The lines wanted run from the first one below through the one with "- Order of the". Return them exactly.

▶

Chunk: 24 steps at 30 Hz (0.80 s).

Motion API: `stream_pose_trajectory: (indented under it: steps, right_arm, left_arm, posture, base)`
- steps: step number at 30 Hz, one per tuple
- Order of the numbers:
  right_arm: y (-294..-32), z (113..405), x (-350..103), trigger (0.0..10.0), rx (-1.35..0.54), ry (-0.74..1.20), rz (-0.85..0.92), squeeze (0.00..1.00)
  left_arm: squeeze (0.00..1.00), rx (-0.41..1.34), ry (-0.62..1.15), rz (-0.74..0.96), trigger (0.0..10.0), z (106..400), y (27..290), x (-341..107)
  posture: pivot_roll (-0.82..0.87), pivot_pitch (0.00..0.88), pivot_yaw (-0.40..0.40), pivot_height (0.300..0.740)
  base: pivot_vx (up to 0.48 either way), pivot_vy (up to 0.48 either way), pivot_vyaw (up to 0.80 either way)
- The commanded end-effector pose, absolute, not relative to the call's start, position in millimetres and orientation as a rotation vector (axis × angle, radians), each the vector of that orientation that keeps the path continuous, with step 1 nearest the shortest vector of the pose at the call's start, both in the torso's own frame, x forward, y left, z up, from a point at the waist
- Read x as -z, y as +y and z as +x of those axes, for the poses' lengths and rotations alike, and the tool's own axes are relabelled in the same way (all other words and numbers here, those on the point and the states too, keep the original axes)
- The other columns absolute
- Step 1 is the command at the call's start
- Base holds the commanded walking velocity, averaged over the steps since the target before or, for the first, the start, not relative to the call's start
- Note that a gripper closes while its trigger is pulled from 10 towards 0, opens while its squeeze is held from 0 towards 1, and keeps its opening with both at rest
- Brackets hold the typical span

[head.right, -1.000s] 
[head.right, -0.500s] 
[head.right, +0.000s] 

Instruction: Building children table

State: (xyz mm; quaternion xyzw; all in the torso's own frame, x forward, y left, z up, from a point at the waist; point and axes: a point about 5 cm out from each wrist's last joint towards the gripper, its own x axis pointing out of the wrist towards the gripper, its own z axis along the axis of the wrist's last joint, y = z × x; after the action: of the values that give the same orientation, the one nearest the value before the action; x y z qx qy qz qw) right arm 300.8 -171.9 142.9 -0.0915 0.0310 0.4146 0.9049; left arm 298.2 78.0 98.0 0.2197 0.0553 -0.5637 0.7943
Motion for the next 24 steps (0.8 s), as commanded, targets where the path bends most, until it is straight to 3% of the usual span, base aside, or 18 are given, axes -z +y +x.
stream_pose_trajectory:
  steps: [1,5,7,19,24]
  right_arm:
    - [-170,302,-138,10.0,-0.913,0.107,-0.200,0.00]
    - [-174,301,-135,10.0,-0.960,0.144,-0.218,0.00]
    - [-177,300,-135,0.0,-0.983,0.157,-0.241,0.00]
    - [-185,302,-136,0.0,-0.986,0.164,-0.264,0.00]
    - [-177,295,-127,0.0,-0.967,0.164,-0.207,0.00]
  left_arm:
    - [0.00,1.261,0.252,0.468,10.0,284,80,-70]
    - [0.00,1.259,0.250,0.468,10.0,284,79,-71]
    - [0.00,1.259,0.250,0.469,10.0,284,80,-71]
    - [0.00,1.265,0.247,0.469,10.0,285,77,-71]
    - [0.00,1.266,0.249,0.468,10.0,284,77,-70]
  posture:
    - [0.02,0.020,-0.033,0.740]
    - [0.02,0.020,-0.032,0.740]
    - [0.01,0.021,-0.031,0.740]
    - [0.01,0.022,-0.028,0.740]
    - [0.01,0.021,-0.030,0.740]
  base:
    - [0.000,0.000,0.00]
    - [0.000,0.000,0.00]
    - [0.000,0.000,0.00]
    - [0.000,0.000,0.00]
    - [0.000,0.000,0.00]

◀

§ RESPONSE
Chunk: 24 steps at 30 Hz (0.80 s).

Motion API: `stream_pose_trajectory: (indented under it: steps, right_arm, left_arm, posture, base)`
- steps: step number at 30 Hz, one per tuple
- Order of the numbers:

What came before is the complete response.